- Opening Delimiter -

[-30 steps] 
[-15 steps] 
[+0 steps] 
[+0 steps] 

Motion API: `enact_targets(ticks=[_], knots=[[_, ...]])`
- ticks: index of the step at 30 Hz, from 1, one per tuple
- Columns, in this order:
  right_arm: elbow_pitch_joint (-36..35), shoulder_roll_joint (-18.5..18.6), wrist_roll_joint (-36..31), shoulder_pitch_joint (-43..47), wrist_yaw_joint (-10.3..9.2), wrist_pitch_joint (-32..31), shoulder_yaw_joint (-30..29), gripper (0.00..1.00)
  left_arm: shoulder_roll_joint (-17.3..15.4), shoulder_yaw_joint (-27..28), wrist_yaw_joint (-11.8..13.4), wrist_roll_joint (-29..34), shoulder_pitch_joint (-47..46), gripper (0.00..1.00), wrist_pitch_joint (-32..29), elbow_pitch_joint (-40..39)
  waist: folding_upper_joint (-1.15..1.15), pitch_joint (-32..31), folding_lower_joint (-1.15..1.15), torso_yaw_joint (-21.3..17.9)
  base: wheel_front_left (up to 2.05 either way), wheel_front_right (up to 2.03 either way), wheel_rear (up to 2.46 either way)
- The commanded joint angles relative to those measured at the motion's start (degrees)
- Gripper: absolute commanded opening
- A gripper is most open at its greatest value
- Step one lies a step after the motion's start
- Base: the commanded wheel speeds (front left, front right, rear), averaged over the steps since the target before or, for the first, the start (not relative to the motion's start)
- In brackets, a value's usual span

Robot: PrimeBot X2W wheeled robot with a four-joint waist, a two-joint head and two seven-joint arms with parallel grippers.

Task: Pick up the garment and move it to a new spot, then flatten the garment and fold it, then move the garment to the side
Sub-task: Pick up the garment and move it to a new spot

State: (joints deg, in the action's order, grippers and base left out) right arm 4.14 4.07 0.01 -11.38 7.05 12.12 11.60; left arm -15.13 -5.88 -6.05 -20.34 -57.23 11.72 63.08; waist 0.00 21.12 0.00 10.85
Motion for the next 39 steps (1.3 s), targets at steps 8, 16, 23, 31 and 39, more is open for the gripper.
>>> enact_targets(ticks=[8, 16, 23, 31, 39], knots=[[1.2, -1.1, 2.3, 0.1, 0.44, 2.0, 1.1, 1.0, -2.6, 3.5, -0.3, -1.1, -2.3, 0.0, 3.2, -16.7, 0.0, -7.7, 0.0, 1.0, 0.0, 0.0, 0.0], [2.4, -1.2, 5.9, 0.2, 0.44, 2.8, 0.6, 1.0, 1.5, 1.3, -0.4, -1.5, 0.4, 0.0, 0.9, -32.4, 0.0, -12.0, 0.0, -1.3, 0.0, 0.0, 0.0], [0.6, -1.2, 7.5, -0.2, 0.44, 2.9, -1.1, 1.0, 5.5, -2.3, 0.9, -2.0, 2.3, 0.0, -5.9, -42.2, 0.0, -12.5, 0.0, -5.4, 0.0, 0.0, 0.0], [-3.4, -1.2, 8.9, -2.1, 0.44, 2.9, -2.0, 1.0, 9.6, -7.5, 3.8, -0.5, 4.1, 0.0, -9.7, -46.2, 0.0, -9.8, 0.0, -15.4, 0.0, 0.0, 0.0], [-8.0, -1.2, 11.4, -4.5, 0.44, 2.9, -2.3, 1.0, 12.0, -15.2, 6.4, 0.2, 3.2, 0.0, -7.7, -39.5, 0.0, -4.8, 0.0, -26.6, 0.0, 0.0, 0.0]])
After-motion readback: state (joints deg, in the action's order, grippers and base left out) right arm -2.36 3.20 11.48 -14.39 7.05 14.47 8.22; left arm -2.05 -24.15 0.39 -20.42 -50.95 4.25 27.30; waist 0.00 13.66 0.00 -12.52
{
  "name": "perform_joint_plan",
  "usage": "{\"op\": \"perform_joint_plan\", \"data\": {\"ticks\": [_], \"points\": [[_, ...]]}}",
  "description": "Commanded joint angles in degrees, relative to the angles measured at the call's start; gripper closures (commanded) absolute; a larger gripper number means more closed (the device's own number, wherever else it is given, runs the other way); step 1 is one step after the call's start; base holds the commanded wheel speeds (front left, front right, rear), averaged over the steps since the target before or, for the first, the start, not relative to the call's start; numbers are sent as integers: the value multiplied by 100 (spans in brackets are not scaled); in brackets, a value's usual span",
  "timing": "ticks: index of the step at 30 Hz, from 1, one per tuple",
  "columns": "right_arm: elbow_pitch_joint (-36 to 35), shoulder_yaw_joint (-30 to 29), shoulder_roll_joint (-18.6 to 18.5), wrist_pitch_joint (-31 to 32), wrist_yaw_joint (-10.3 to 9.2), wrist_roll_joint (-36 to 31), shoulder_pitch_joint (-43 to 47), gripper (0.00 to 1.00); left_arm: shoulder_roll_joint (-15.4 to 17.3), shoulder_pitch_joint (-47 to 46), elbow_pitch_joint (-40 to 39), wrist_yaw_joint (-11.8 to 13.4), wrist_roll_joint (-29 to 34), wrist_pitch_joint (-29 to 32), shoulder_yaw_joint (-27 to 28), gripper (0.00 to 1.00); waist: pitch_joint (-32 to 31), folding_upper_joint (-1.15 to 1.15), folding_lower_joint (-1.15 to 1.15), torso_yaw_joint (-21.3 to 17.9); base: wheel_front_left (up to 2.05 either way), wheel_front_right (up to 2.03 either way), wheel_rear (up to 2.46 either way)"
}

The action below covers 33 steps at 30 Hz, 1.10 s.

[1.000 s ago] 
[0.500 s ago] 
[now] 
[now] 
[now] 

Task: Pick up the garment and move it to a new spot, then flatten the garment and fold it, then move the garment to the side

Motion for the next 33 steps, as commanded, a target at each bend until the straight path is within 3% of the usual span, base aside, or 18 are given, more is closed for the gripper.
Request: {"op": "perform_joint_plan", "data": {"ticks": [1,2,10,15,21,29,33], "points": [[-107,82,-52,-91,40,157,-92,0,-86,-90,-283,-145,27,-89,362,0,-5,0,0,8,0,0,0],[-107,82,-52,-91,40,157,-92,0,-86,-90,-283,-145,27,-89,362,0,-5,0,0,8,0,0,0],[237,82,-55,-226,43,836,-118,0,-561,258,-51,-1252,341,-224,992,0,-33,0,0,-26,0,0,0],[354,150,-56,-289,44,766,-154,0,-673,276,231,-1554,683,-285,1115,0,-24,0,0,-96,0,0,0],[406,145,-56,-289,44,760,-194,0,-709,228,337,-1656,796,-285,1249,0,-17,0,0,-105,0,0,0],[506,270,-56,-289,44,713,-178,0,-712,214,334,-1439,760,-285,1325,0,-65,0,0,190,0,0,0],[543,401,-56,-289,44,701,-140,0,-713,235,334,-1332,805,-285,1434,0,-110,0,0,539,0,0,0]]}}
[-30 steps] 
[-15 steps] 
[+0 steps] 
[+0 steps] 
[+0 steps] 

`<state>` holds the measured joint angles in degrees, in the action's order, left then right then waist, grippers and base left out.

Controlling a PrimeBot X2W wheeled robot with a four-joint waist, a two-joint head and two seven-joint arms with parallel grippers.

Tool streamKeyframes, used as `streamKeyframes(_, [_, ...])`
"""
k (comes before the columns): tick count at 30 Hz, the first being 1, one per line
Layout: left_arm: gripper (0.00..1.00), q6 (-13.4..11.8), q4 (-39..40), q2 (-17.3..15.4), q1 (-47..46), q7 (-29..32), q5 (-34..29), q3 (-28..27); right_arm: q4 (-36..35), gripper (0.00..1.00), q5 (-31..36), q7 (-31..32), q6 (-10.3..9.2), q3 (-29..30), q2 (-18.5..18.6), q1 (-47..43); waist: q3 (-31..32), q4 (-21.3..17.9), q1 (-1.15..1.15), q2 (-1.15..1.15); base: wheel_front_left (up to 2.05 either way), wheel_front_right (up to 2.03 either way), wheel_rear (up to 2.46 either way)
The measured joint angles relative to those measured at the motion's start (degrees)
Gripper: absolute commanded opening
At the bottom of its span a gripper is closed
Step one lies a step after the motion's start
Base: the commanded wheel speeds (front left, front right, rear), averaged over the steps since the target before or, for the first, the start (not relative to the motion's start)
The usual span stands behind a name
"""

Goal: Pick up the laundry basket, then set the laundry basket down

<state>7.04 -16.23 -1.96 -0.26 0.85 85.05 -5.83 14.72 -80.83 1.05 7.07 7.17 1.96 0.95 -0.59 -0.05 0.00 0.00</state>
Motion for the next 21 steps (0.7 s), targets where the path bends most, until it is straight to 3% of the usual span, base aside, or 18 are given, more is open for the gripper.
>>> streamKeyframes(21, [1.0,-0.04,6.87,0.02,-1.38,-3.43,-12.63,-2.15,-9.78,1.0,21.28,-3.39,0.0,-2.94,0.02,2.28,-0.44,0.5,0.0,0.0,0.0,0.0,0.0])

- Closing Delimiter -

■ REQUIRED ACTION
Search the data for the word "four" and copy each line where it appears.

■ ANSWER FOR THIS EXERCISE
Robot: PrimeBot X2W wheeled robot with a four-joint waist, a two-joint head and two seven-joint arms with parallel grippers.
Controlling a PrimeBot X2W wheeled robot with a four-joint waist, a two-joint head and two seven-joint arms with parallel grippers.

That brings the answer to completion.